No they won't! They have no reason to. The vector units that a cray uses aren't like altivec, sse, or other "bolt-on" vector units. The vector unit on a cray (or NEC) is a latency hiding mechanism. It's a method for forcing the programmer/compiler to structure the code such that the data loaded from memory is used a significant period of time after the load is initiated. This works pretty well on the HPC code that is used on crays, but not at all for the everyday server/workstation code that opterons run. Furthermore, to support that sort of vector unit, you need to have about eight times as much memory bandwidth as an opteron, which means many more pins on the socket, which are very expensive.

I think you're much more likely to see the cray vector processor retooled with lots of hypertransport connections, so it can use an opteron as its scalar unit, and use the same seastar routers that the xt3 uses.
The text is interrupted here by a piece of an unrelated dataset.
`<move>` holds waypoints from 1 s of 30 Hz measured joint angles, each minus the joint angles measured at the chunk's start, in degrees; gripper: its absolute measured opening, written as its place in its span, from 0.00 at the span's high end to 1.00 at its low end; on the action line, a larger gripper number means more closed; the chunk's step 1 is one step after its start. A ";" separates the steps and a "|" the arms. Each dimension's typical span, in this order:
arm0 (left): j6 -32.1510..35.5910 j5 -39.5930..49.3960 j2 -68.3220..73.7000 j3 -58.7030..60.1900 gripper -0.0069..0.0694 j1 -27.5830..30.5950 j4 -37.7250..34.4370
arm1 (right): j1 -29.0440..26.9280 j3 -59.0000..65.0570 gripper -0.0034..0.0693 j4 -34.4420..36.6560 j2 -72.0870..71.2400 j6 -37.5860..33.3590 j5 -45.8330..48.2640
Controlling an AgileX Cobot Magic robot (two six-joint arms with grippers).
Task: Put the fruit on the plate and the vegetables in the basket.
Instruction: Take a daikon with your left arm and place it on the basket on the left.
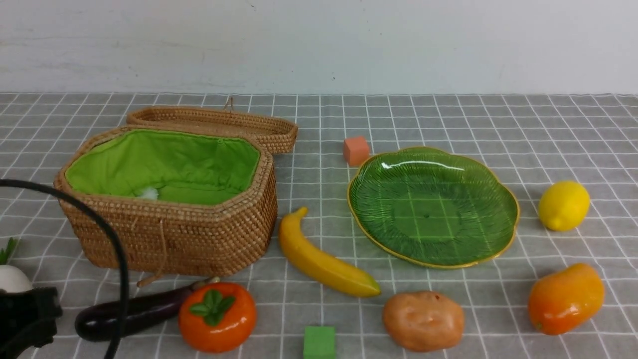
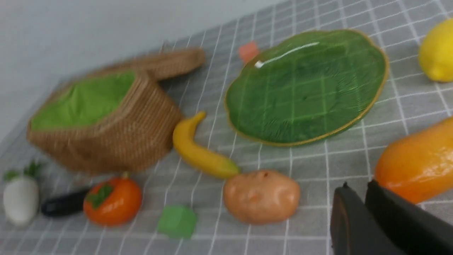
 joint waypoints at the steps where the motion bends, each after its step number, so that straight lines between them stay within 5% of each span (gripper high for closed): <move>1: 0.00 0.00 2.43 -0.53 0.93 0.00 0.62 | 1.37 -5.48 0.86 0.00 3.77 -2.83 4.61; 9: -2.94 -2.01 13.57 -3.11 0.93 4.15 5.60 | 5.74 -27.73 0.86 1.31 19.91 -15.43 18.97; 16: -3.93 -3.73 16.30 -3.29 0.93 17.84 4.56 | 6.24 -28.73 0.85 4.29 21.77 -21.40 19.32; 21: -2.93 -8.12 23.69 -3.40 0.90 21.15 4.83 | 10.49 -28.73 0.85 4.37 21.77 -23.77 19.32; 27: -2.80 -16.14 32.52 -3.40 0.61 21.25 8.23 | 14.83 -28.73 0.84 4.48 21.77 -24.03 19.32; 30: -4.95 -21.79 35.55 -3.40 0.38 21.25 8.64 | 14.96 -28.73 0.84 4.48 21.77 -24.03 19.45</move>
On the X1, the scalar unit already runs ahead of the vector unit, so I bet it's not all that important for the scalar unit to be on-die.
Re:excellent by joib · 2005-11-15 00:19 · Score: 3, Informative

No they won't! They have no reason to.

Yes, you're probably right that it doesn't make sense for AMD economically. But I want to run numerical codes at more than 5 % peak performance on my cheap Opterons, so I want to believe. ;-)
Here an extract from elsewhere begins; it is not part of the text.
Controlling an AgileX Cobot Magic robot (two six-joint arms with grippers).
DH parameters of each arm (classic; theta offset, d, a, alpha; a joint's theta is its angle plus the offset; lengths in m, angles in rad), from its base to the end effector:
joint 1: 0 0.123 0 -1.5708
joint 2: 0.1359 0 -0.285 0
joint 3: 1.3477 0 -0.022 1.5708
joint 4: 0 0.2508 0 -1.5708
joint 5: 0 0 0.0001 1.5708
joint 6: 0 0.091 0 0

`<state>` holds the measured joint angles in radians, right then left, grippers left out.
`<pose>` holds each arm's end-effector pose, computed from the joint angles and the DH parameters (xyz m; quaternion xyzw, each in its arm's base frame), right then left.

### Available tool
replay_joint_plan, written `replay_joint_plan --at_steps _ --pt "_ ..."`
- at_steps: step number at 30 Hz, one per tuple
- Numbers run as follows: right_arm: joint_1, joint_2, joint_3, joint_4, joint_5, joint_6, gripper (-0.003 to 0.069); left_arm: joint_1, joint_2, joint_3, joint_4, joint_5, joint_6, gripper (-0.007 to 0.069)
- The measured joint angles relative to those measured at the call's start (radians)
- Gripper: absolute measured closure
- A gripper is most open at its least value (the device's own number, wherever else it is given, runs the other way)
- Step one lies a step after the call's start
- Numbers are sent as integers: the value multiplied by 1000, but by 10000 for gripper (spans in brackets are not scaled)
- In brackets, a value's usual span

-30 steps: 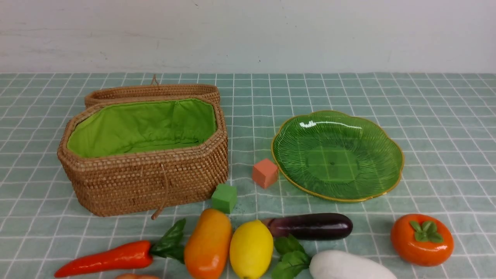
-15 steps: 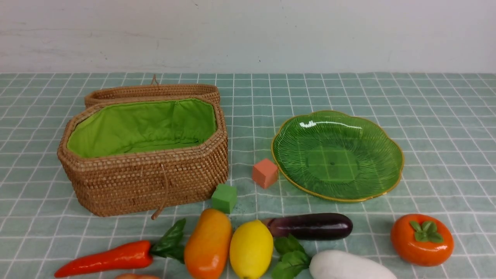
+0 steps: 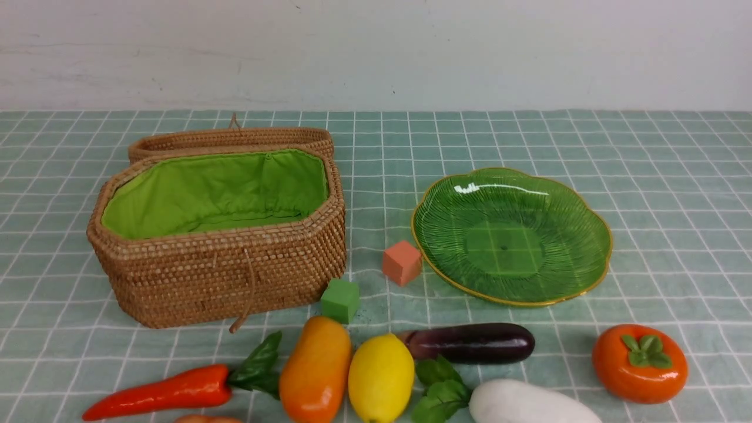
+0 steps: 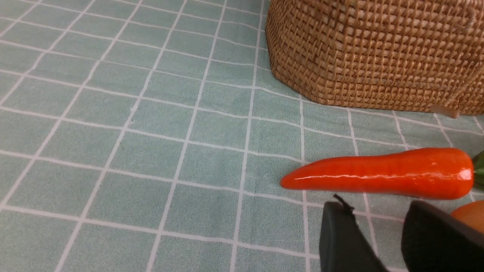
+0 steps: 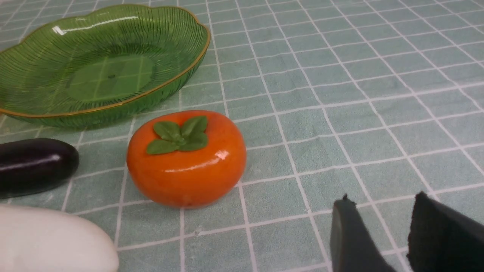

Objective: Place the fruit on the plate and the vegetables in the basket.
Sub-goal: Grab a tomato with your right arm and place it on the plate on the right.

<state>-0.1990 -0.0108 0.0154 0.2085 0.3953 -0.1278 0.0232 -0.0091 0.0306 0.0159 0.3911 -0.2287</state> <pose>0.0523 -0.0031 0.1738 0.0827 0.8018 -0.0075 0.5918 0.0523 0.0018 0.1683 -0.0979 0.8064 -0.0531 0.5808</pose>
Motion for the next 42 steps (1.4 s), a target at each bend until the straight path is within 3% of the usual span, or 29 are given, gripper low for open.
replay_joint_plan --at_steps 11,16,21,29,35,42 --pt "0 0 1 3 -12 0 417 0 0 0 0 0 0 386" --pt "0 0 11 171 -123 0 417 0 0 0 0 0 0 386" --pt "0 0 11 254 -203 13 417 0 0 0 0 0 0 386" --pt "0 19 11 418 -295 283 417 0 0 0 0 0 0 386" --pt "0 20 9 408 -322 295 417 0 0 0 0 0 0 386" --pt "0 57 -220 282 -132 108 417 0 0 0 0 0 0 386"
The vector units that a cray uses aren't like altivec, sse, or other "bolt-on" vector units. The vector unit on a cray (or NEC) is a latency hiding mechanism. It's a method for forcing the programmer/compiler to structure the code such that the data loaded from memory is used a significant period of time after the load is initiated.
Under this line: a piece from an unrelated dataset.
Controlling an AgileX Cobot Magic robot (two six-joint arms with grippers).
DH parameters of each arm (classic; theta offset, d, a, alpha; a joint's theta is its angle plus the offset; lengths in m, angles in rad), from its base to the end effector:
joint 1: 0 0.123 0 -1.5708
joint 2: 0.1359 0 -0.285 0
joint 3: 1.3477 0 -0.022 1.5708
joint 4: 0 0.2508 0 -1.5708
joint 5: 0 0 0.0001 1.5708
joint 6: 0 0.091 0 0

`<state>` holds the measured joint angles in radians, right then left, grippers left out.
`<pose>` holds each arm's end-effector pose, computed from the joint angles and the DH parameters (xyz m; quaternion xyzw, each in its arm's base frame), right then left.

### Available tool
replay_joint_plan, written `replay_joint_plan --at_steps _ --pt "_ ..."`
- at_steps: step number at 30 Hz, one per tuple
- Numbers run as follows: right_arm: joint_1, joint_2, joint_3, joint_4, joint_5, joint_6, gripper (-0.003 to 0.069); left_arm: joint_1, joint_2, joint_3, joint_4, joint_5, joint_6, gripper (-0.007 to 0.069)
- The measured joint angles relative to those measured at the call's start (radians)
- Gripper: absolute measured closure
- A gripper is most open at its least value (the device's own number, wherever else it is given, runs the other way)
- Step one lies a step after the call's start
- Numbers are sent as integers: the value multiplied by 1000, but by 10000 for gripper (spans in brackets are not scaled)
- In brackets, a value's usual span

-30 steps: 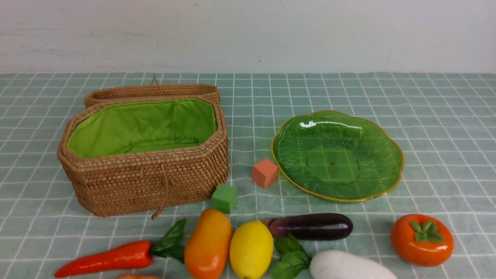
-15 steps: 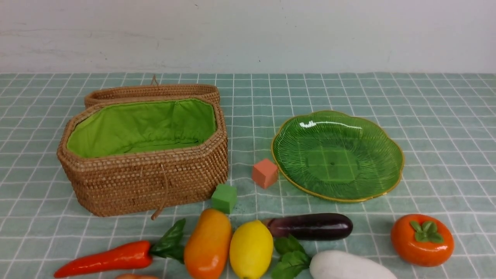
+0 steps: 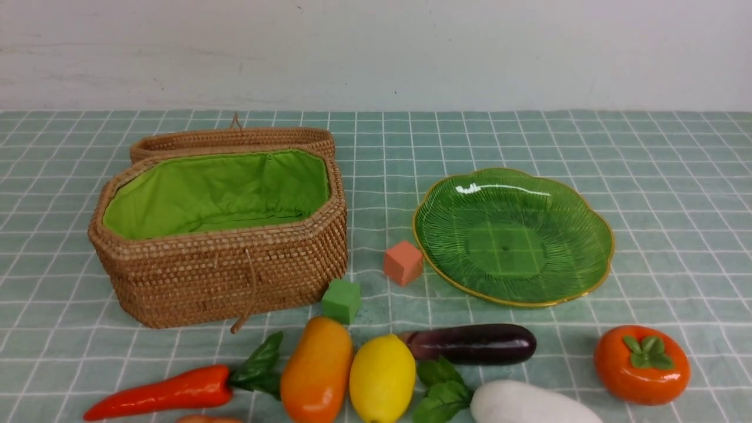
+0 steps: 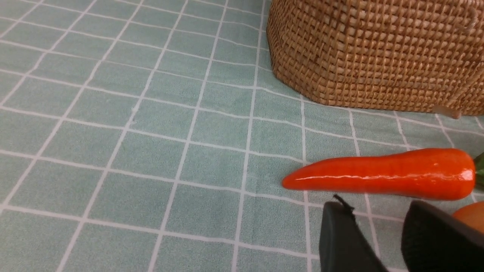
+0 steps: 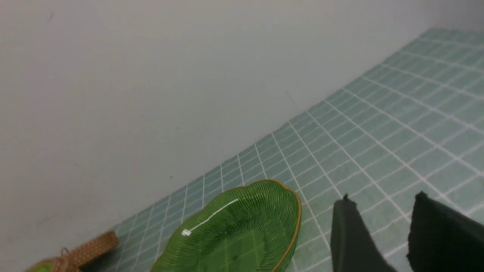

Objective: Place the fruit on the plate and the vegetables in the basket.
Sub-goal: Grab a tomato with your right arm and place it on the plate on the right.

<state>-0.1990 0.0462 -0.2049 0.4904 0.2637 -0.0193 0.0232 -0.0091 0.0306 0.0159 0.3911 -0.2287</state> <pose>0.0492 0.0015 0.2580 0.1844 0.6782 0.1341 0.6986 0.0523 0.0018 0.1683 -0.0979 0.8064 -0.0531 0.5808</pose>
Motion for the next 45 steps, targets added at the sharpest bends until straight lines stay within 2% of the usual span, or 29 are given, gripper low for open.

Yes, I know. And that's precisely the reason why I'd like to see real vectors instead of the sse/altivec toy ones. Main memory latency is hundreds of cycles, and it's getting worse all the time.

Additionally, from a microarchitecture perspective, vectors have quite a few advantages there too.

This works pretty well on the HPC code that is used on crays, but not at all for the everyday server/workstation code that opterons run.

I'm not sure about that. I guess technical apps vectorize just as well as HPC codes (well perhaps not the UI, but the code that runs the actual simulation or whatever). Heck, even some database code vectorizes nicely (sorting and hash joins).

Furthermore, to support that sort of vector unit, you need to have about eight times as much memory bandwidth as an opteron, which means many more pins on the socket, which are very expensive.

Yes, as I said some Alpha Tarantula like design is probably overkill for the vast majority of the market. My point was that a vector ISA extension with modest execution resources wouldn't need that much die area, and could help make better use of the available bandwidth, whatever that bandwidth is. As you said yourself, the expensive thing is IO. Transistors are cheap by comparison. So not having instructions that allow one to effectively use the available IO resources is a real shame.

I think you're much more likely to see the cray vector processor retooled with lots of hypertransport connections, so it can use an opteron as its scalar unit, and use the same seastar routers that the xt3 uses. On the X1, the scalar unit already runs ahead of the vector unit, so I bet it's not all that important for the scalar unit to be on-die.

Yes, that sounds feasible. IIRC it is something like this that Cray has cooked up for the Cascade project; I.e. a node consists of 8 (or was it 4) scalar processors connected to memory (I guess these could be Opterons or further in the future some kind of Processor-in-memory (PIM) stuff), and a vector unit with its own cache and fast access to the main memory via the scalar cpu:s.

As for the seastar thing, I think you're right that that's what they'll use for inter-node communication. Currently X1(E) uses Numalink licenced from SGI, so they're certainly looking at replacing that with existing in-house tech. BTW, 2H2006 will see the XT4, with the new Opteron sockets with DDR2 memory and the Seastar2 router that provides twice the BW compared to the existing Seastar.